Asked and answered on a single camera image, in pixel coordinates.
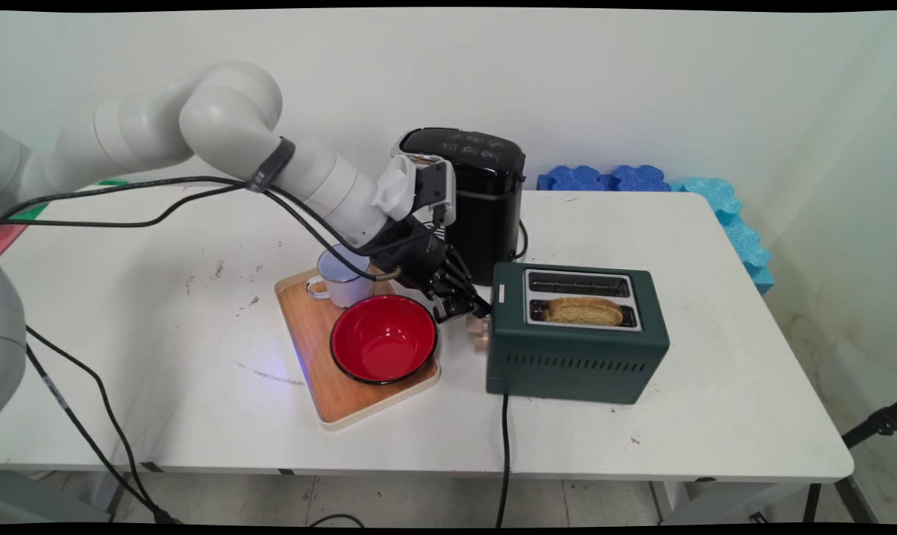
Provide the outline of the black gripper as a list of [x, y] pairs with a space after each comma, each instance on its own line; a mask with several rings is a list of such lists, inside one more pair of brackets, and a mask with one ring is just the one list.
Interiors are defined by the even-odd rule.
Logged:
[[360, 247], [360, 254], [383, 272], [400, 270], [398, 283], [434, 302], [431, 313], [438, 324], [468, 314], [485, 318], [491, 305], [476, 290], [461, 254], [446, 251], [439, 230], [440, 224], [429, 227], [413, 215], [398, 222], [389, 220]]

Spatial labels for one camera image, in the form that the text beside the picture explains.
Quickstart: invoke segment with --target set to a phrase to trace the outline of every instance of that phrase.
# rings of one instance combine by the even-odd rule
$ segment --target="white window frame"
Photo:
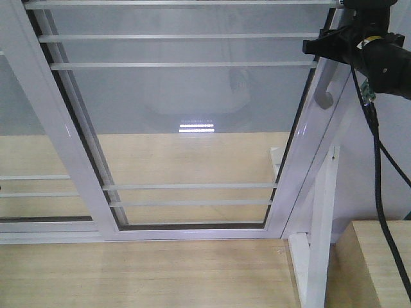
[[[332,26],[335,27],[339,20],[340,13],[334,16]],[[120,231],[19,0],[0,1],[0,48],[93,219],[92,223],[73,222],[70,225],[57,222],[0,223],[0,232],[7,235],[3,243],[21,243],[24,241],[21,234],[27,234],[28,243],[54,243],[61,232],[70,233],[62,241],[79,241],[79,238],[81,241],[280,238],[297,198],[304,195],[304,183],[312,181],[317,174],[331,142],[328,139],[345,112],[345,108],[338,104],[346,83],[344,67],[337,67],[336,74],[342,71],[342,77],[328,89],[323,89],[332,93],[333,106],[324,111],[313,99],[316,88],[324,87],[321,76],[329,65],[327,60],[320,59],[264,228]]]

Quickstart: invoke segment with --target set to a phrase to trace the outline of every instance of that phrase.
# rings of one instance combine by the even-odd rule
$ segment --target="light wood board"
[[[272,182],[289,133],[99,135],[116,184]],[[0,136],[0,175],[66,175],[47,136]],[[2,193],[76,191],[71,180],[0,181]],[[127,190],[122,201],[268,200],[271,189]],[[128,208],[135,223],[263,220],[267,206]],[[0,198],[0,217],[88,214],[79,198]]]
[[[282,240],[0,246],[2,308],[297,308]]]
[[[411,273],[411,221],[389,221],[389,228]],[[336,248],[353,307],[411,307],[377,221],[352,222]]]

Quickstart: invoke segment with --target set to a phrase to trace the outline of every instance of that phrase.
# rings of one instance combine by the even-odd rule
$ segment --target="aluminum frame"
[[[92,5],[97,4],[96,1],[91,1]],[[205,5],[211,5],[210,1],[204,1]],[[217,1],[216,4],[223,4],[223,1]],[[228,5],[234,4],[235,1],[227,1]],[[256,4],[255,1],[245,1],[248,4]],[[304,1],[282,1],[294,4],[303,4]],[[307,4],[313,2],[332,3],[332,1],[305,1]],[[28,5],[50,4],[49,1],[39,1],[35,3],[26,3]],[[33,106],[41,124],[46,133],[49,135],[57,153],[65,164],[68,173],[78,189],[79,195],[84,199],[91,216],[94,220],[97,230],[102,237],[96,236],[93,232],[84,233],[84,231],[73,232],[78,234],[83,240],[97,241],[104,239],[106,241],[122,241],[122,240],[162,240],[162,239],[252,239],[252,238],[273,238],[279,237],[282,223],[278,224],[278,211],[283,205],[275,198],[272,208],[267,217],[265,228],[258,229],[200,229],[200,230],[145,230],[145,231],[119,231],[118,226],[112,216],[109,204],[104,196],[103,190],[91,166],[90,160],[85,152],[82,140],[76,131],[73,120],[70,118],[69,112],[65,106],[62,95],[57,87],[57,84],[50,71],[49,65],[44,58],[44,54],[40,48],[40,44],[33,32],[31,24],[28,20],[23,4],[14,0],[3,0],[0,2],[0,46],[4,46],[3,51],[9,61],[10,67],[13,69],[23,91],[26,93],[30,103]],[[315,73],[313,86],[318,83],[321,75],[321,69],[324,63],[319,66]],[[288,165],[292,164],[293,155],[291,155]],[[284,180],[280,180],[279,188],[285,186],[290,181],[290,176],[285,176]],[[28,243],[36,241],[50,241],[55,243],[58,240],[58,235],[52,235],[54,232],[36,232],[35,234],[27,235]],[[62,241],[66,239],[75,239],[72,234],[66,232]],[[23,236],[16,234],[16,239],[23,241]]]
[[[216,39],[315,39],[318,33],[244,33],[244,34],[83,34],[41,35],[40,43],[78,42],[91,40],[216,40]]]
[[[122,67],[300,67],[316,68],[315,61],[278,62],[84,62],[52,63],[52,71],[72,71],[79,69],[107,69]]]
[[[338,7],[336,0],[203,0],[203,1],[30,1],[24,4],[27,10],[96,7],[158,7],[158,6],[248,6],[248,5],[329,5]]]

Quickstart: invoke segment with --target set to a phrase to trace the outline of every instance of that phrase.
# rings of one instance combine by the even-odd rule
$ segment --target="metal bar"
[[[104,69],[120,67],[304,67],[312,69],[317,66],[315,61],[277,61],[277,62],[84,62],[84,63],[53,63],[52,71],[68,71],[75,69]]]
[[[182,200],[182,201],[142,201],[142,202],[111,202],[110,207],[149,207],[167,205],[270,205],[270,200]]]
[[[324,306],[340,147],[330,147],[315,177],[310,263],[304,308]]]
[[[58,30],[50,11],[38,10],[34,12],[34,15],[41,28],[41,33],[45,35],[58,35]],[[54,62],[64,63],[69,61],[62,43],[49,44],[47,48],[49,49]],[[94,131],[91,118],[85,106],[82,93],[77,85],[74,72],[59,71],[58,75],[60,76],[61,82],[67,93],[69,104],[73,108],[73,112],[81,126],[81,134],[84,136],[87,143],[86,146],[88,147],[89,154],[92,156],[91,160],[96,166],[98,177],[104,185],[114,185],[114,180],[111,176],[107,161],[105,160],[97,134]],[[120,201],[117,191],[110,191],[108,196],[110,201]],[[114,212],[119,224],[128,224],[127,216],[123,209],[116,208]]]
[[[194,221],[194,222],[184,222],[184,223],[138,223],[138,224],[134,224],[134,225],[139,225],[139,226],[150,226],[150,225],[156,225],[156,226],[162,226],[162,225],[181,225],[181,224],[185,224],[185,225],[198,225],[199,223],[201,223],[202,225],[219,225],[219,224],[224,224],[224,225],[237,225],[237,224],[249,224],[249,223],[263,223],[263,220],[255,220],[255,221],[202,221],[202,222],[198,222],[198,221]]]
[[[77,192],[17,192],[14,194],[0,194],[0,198],[36,198],[36,197],[74,197],[79,196]]]
[[[337,10],[330,28],[337,29],[340,20],[345,19],[344,14],[346,13],[351,12]],[[349,79],[348,65],[338,66],[336,78],[328,87],[328,91],[336,99],[333,106],[323,110],[314,101],[313,95],[325,64],[326,60],[320,58],[310,88],[304,98],[301,115],[274,196],[273,207],[268,213],[267,227],[273,238],[288,238],[296,231],[309,232],[310,226],[308,229],[296,230],[288,228],[288,224],[294,220],[296,212],[304,203],[315,175],[331,145],[335,128],[346,111],[345,101],[340,103],[340,97]]]
[[[301,307],[304,307],[307,297],[308,263],[310,260],[310,246],[306,233],[291,234],[288,237],[294,275],[297,283]]]
[[[0,181],[12,180],[70,180],[69,175],[7,175],[0,176]]]
[[[250,6],[250,5],[315,5],[323,4],[331,7],[336,6],[334,0],[232,0],[232,1],[30,1],[24,4],[27,10],[47,10],[57,8],[84,8],[88,6],[95,7],[116,7],[116,8],[132,8],[132,7],[162,7],[162,6]]]
[[[40,43],[87,40],[315,39],[318,33],[41,35]]]
[[[97,231],[83,232],[9,232],[2,233],[0,244],[100,243]]]
[[[104,185],[103,191],[122,189],[264,189],[274,188],[274,183],[225,183],[225,184],[141,184]]]

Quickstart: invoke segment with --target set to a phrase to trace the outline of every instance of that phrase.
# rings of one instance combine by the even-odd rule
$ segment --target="horizontal bar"
[[[75,69],[103,69],[116,67],[305,67],[316,68],[315,61],[288,62],[172,62],[172,63],[142,63],[142,62],[85,62],[85,63],[53,63],[52,71],[70,71]]]
[[[0,194],[0,198],[36,198],[36,197],[74,197],[78,196],[77,192],[18,192],[15,194]]]
[[[244,34],[84,34],[41,35],[40,43],[63,43],[78,40],[213,40],[213,39],[315,39],[318,33],[244,33]]]
[[[162,225],[237,225],[237,224],[243,224],[243,223],[264,223],[263,220],[255,220],[255,221],[194,221],[194,222],[178,222],[178,223],[136,223],[136,224],[130,224],[131,226],[150,226],[150,225],[155,225],[155,226],[162,226]]]
[[[225,183],[225,184],[142,184],[142,185],[104,185],[104,191],[122,189],[263,189],[274,188],[274,183]]]
[[[0,176],[0,181],[10,180],[70,180],[69,175],[8,175]]]
[[[270,205],[271,200],[184,200],[184,201],[142,201],[142,202],[111,202],[110,207],[147,207],[176,205]]]
[[[231,1],[30,1],[24,4],[27,10],[47,10],[56,8],[84,8],[94,6],[100,8],[117,7],[162,7],[162,6],[249,6],[249,5],[315,5],[324,4],[335,7],[335,0],[231,0]]]
[[[83,232],[8,232],[0,236],[0,244],[48,244],[48,243],[101,243],[98,231]]]

+ + +

→ BRIEF:
Work out how many lines in the material contain the string "camera", then write that number and nothing more.

→ RESPONSE TO THE TASK:
2